Although disability discrimination in the work place is often highlighted in the news and is an issue with which many HR managers are familiar, less widely publicised is the issue of discrimination on the basis of a third party’s disability. Richard White provides legal advice and background to this issue.
The case: EBR Law LLP and Another v Coleman
Ms Coleman was employed by EBR Attridge LLP (formally Attridge Law) as a legal secretary. Although Ms Coleman was not disabled, she was the principle carer for her son who suffered from bronchomalacia and congential laryngomalacia.
Due to her son’s disability, Ms Coleman was often required to take additional time off work, and felt that certain employees within the firm were suggesting she used her son’s disability as a means to obtain additional holiday.

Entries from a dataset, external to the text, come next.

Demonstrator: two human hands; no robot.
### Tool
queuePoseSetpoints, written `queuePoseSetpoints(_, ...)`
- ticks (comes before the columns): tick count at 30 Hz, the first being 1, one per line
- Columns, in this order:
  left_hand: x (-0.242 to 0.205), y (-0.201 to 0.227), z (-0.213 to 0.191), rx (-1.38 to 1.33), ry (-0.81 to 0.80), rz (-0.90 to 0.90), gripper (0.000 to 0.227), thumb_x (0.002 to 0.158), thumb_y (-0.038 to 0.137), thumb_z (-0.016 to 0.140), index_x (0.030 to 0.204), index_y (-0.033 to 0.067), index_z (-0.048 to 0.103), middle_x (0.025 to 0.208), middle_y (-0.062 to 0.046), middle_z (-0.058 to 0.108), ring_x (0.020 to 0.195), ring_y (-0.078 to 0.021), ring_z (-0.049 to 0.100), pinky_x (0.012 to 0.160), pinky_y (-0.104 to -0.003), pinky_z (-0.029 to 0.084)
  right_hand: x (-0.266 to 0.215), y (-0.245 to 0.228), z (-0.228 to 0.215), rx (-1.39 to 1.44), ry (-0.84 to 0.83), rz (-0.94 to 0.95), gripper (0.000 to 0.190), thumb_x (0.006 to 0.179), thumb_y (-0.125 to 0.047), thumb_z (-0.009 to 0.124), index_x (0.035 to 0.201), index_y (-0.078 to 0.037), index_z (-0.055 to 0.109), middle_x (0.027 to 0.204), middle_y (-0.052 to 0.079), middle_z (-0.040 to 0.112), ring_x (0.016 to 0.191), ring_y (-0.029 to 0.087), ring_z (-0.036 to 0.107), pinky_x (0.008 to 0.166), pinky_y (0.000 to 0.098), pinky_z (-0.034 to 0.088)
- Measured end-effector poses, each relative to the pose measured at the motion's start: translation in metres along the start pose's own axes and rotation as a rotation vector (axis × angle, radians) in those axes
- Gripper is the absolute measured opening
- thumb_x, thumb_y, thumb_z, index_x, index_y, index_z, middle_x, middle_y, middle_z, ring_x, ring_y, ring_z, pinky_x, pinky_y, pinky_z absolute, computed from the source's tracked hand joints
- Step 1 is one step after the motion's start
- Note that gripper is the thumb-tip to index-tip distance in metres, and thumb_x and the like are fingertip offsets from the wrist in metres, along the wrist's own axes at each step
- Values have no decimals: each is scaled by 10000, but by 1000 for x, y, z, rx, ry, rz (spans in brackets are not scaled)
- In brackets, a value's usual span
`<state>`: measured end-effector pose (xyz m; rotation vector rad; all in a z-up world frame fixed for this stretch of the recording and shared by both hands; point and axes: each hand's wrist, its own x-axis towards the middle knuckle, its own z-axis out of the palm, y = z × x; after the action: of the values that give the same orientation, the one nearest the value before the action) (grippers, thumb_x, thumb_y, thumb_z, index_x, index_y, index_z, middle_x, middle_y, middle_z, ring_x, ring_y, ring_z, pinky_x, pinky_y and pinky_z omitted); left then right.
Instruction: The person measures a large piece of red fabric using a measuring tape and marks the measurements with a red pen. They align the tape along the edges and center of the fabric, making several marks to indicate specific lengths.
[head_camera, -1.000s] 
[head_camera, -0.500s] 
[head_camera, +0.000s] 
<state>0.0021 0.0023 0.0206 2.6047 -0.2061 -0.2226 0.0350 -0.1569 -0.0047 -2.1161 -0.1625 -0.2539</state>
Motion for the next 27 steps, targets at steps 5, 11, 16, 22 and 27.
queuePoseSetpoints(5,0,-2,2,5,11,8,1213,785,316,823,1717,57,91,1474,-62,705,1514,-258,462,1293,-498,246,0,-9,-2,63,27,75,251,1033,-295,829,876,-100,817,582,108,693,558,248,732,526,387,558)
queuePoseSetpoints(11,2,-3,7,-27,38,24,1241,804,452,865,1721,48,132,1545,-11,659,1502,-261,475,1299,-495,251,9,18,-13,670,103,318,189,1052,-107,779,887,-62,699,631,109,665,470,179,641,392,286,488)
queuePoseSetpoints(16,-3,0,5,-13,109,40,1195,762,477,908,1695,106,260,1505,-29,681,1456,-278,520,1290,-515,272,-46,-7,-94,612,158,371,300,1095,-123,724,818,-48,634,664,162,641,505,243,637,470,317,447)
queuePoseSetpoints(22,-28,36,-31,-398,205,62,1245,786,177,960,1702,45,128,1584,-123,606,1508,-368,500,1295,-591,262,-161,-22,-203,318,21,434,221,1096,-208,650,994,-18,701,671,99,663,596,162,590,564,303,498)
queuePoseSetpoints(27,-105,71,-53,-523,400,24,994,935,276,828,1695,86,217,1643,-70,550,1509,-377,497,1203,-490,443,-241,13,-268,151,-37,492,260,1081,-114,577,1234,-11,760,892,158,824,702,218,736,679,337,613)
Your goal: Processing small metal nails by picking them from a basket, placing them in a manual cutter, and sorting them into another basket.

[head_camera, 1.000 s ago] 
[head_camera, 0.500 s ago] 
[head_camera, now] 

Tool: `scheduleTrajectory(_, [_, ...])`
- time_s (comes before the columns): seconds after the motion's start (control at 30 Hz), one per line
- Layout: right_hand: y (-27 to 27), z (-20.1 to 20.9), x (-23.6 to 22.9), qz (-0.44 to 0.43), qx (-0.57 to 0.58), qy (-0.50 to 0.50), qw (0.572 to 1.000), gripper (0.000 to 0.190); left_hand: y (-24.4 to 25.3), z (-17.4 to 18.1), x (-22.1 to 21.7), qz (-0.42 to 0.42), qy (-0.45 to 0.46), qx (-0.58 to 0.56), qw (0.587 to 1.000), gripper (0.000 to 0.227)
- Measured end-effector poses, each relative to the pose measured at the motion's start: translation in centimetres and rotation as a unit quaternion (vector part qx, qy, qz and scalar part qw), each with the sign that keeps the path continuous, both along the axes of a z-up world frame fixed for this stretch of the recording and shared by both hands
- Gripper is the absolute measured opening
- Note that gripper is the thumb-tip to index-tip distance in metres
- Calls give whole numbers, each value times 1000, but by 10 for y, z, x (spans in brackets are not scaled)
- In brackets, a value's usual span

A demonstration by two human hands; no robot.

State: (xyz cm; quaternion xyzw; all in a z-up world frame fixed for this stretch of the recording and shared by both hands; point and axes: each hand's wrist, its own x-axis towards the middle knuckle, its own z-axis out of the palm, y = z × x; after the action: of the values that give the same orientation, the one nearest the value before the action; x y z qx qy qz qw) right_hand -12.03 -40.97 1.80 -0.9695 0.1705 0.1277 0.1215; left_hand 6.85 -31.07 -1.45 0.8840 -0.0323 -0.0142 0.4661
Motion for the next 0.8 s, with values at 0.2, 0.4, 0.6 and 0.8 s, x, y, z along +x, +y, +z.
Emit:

Following her resignation in 2005, Ms Coleman brought a case in the employment tribunal for constructive dismissal claiming that the firm and one of the Partners had subjected her to direct discrimination and harassment on the basis of her son’s disability, contrary to sections 3A(5) and 3B of the Disability Discrimination Act 1995 (DDA).
She claimed that she had been accused of being lazy and that derogatory statements had been made about her and her son. She further claimed that her application for flexible hours had been refused by her employer.
On the face of it the DDA does not apply to cases of discrimination on the grounds of an employee’s association with a disabled person. However, Ms Coleman argued that the EU Framework Directive which covers disability discrimination (but which was introduced in 2006 after the DDA) outlawed “associative discrimination” and that the DDA should be interpreted in line with this.
At the pre hearing review, the tribunal considered whether Ms Coleman was entitled to pursue a claim under the DDA, bearing in mind that she is not disabled.
The tribunal requested guidance from the European Court of Justice and subsequently found that the DDA could be interpreted to cover occasions of associative discrimination. It decided that references to a disabled person in sections 3A(5), 3B and 4 of the DDA could include those individuals who are associated with a disabled person.
EBR Attridge LLP appealed this decision stating that first, the tribunal had distorted and re written the DDA and that second, the Directive cited could not have any effect as the incidents occurred prior to its implementation in 2006. The appeal went to the Employment Appeal Tribunal.
The EAT dismissed both grounds of appeal. In making this decision, the EAT considered that there would be “nothing impossible” about adding words to the DDA to extend it to include associative discrimination, even if it would change the overall meaning of the Act. The only limitation they placed on it was that it should not alter the “underlying thrust” or “scheme” of the Act. They noted that associative discrimination is already prohibited in other UK discrimination law and therefore concluded that adding this to disability discrimination law would be “fully in conformity with the legislation as drafted”.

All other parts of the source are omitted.